Aaron wrote a python script called placetagger.py that tags locations in each advertisement. He ran the cleaned advertisements from the two Texas newspapers and the Mississippi and Arkansas corpi through the script and saved them as JSON files. I then started to try to run the tagged locations through GeoNamesMatch, but I quickly ran into some difficulties. After discussing with Aaron, we decided that the input and output of this particular program was inconvenient for what we are trying to do. Aaron played around with Google's free geocoding API and had some success with it, so we have decided to use that instead. Aaron and I then started cleaning up the pretty printed JSON of the tagged locations, and we realized that even though we don't have to correct spelling or extend state abbreviations, this task is going to take a very long time because of the large number of advertisements we have, especially in Mississippi. Through cleaning the tagged locations, we noticed that the python script has been separating locations that should be together. Some results come out as [Travis County], [Texas] instead of [Travis County Texas], or even as [County] instead of [Travis County]. It is unlikely that we will ever be able to write a script that catches every location with precision, but we would like to be as close as we can get.

####Next Steps

Aaron is planning on rewriting placetagger.py so that it does not split up the county or city name from the state name. Once that is done, he will rerun the advertisement corpi through the new script, and then he and Kaitlyn will begin cleaning the results. We will need to come up with a few parameters or rules for cleaning the results so that there is consistency across the states. We will also need to decide if we should compare the results for each advertisement to the original text. That could be a very time consuming process and does not seem feasible to do for every single advertisement, so we may choose to compare every few advertisements.
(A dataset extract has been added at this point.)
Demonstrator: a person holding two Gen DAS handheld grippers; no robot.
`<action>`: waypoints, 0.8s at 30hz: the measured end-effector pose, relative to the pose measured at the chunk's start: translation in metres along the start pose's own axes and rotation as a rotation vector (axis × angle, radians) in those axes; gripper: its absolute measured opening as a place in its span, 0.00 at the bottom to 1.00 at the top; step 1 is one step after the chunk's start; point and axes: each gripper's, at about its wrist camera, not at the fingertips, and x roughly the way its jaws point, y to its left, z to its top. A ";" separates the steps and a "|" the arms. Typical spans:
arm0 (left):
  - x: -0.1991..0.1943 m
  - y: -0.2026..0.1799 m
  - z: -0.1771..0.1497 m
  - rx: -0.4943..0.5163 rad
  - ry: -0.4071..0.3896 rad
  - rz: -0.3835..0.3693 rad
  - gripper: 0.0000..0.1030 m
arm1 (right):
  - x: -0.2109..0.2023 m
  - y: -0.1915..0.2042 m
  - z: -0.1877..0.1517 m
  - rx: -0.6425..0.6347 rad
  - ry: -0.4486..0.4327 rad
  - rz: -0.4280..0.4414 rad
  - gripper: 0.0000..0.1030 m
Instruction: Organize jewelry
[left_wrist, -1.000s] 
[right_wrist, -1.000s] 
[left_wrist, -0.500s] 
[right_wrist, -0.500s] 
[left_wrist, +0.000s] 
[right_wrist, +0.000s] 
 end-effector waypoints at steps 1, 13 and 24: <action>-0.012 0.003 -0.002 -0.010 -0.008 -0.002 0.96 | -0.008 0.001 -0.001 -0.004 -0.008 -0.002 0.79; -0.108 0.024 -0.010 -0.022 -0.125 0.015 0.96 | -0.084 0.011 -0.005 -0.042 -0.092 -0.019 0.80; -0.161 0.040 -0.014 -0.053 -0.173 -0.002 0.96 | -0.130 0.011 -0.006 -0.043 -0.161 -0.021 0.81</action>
Even though we will have to reclean the results, we can still use the current cleaned up results from Texas to start thinking about how we want to visualize our results. Right now, we are planning on looking at Palladio to see if it will fit our needs. We also have been thinking about creating a map that shows how many times a state has been referenced in another state's newspapers. Ideally, we would like to be able to hover over a state with the cursor and it shades that state and other states with intensity determined by number of mentions of places in that state from the origin state's ads, but we are still figuring out how to do that. We can start to see how this would work by using the current Texas data in Google Fusion Tables to create a preliminary visualization. Aaron and Kaitlyn will also give feedback on the close reading essay to Clare as she continues to revise her draft.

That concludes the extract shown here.